TASK DESCRIPTION:
Lines, not repeats, are what count: give the number of lines below that hold "Spot", and nothing more.

---

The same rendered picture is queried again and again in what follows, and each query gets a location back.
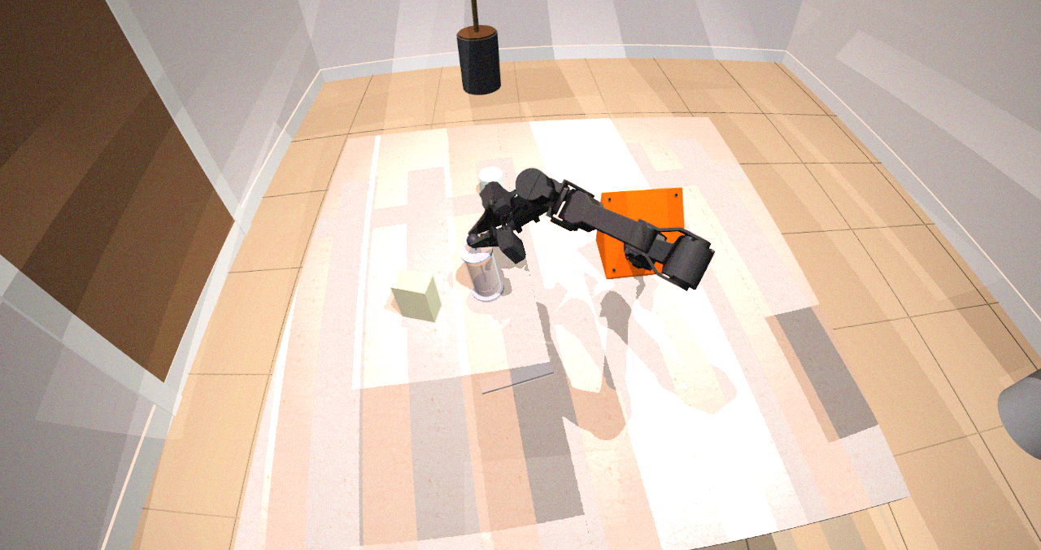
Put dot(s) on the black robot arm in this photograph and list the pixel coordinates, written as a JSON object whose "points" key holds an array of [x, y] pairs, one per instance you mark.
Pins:
{"points": [[684, 261]]}

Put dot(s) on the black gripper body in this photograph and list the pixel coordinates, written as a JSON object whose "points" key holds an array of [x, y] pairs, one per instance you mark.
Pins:
{"points": [[509, 244]]}

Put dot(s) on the glass french press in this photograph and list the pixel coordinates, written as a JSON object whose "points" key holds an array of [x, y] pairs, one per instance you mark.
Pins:
{"points": [[482, 271]]}

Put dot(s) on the white cylinder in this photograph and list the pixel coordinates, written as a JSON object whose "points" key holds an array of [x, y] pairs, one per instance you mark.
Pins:
{"points": [[490, 174]]}

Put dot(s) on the pale yellow rectangular block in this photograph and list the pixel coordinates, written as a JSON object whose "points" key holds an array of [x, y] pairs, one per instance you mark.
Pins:
{"points": [[416, 295]]}

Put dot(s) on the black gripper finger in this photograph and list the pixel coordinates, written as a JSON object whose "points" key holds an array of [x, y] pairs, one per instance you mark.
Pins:
{"points": [[484, 222], [489, 239]]}

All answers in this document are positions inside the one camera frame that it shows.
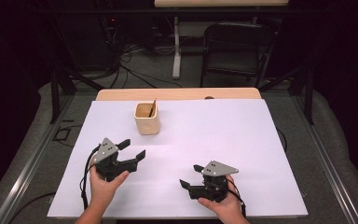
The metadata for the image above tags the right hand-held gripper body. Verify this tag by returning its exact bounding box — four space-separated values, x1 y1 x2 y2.
188 160 240 203

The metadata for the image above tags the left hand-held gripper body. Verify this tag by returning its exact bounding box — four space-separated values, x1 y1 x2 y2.
92 137 138 182

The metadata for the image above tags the cream square pen holder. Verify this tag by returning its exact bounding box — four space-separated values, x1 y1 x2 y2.
133 102 161 136

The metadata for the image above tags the dark pencil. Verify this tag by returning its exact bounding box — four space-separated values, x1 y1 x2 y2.
148 98 158 119

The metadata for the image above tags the person's left hand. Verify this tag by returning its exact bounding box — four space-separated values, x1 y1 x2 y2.
89 164 131 208

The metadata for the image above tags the person's right hand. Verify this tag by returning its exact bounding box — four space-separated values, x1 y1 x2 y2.
198 175 247 219

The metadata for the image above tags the white table sheet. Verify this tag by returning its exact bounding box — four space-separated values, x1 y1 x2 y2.
47 98 309 218

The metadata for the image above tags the black metal stand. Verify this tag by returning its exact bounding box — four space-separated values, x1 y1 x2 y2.
49 66 105 125
259 62 315 126

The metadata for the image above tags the white desk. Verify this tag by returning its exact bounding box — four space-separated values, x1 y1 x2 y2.
154 0 288 80

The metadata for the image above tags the black folding chair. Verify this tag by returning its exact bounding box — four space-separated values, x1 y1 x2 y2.
200 21 277 89

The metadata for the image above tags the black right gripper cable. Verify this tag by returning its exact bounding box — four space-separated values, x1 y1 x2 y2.
227 178 247 218

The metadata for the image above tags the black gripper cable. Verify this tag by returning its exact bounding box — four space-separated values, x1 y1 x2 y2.
79 144 102 210
227 178 247 218

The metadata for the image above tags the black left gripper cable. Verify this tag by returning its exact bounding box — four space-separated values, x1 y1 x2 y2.
79 144 102 210

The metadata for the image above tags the black floor cable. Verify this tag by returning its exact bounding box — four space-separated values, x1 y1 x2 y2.
276 128 288 153
8 191 57 224

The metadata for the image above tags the bundle of black floor cables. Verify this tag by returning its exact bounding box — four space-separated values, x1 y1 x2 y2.
103 43 185 90

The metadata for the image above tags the aluminium floor rail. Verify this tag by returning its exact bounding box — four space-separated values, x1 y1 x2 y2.
0 94 76 224
293 94 358 224

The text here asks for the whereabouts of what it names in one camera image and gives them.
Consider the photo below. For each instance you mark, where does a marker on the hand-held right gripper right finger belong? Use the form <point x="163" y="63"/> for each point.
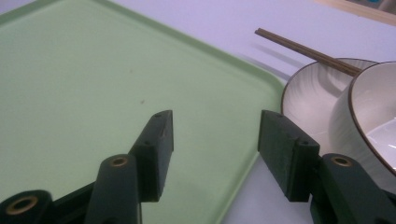
<point x="286" y="155"/>

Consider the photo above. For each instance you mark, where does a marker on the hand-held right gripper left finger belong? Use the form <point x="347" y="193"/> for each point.
<point x="153" y="155"/>

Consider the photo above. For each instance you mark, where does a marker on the white plate with dark rim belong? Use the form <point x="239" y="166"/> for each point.
<point x="308" y="99"/>

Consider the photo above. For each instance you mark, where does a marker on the light green plastic tray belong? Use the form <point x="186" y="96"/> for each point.
<point x="93" y="93"/>

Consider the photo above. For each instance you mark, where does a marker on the white bowl with dark rim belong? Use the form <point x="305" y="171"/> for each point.
<point x="370" y="118"/>

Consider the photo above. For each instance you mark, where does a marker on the dark brown chopsticks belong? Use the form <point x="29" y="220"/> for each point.
<point x="311" y="53"/>

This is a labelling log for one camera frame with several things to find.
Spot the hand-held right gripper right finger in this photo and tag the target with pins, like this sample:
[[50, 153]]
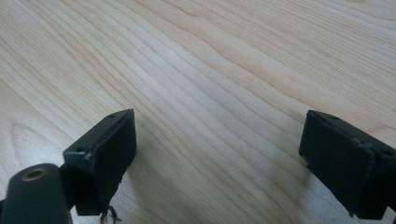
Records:
[[342, 161]]

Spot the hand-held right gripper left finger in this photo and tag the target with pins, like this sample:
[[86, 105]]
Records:
[[106, 161]]

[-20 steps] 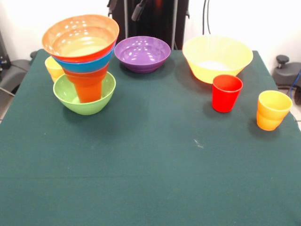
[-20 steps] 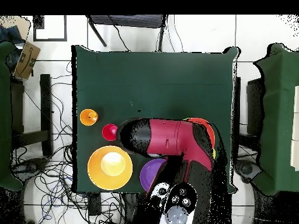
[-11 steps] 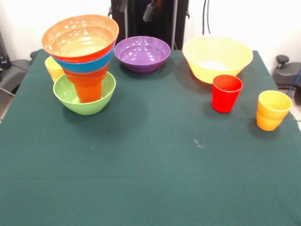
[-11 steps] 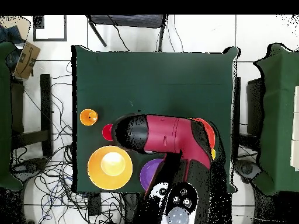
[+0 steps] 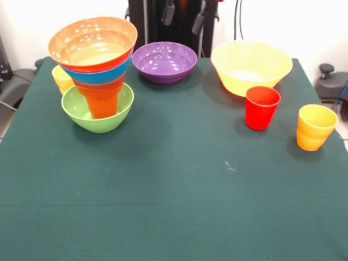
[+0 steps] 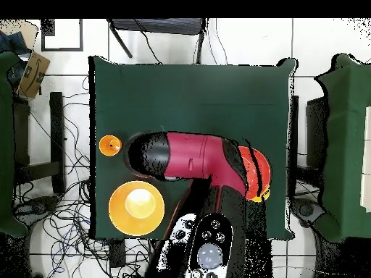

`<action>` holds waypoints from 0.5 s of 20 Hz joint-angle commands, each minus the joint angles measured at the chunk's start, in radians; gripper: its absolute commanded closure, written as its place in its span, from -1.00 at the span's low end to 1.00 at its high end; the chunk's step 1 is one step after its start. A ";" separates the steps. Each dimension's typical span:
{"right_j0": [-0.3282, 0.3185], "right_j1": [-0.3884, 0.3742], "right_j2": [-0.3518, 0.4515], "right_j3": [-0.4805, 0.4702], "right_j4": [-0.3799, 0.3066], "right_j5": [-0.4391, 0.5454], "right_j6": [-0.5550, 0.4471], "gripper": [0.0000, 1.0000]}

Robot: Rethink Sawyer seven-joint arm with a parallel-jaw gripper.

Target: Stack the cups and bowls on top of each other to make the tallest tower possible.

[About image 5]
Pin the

---

SOLUTION FOR THIS EXERCISE:
2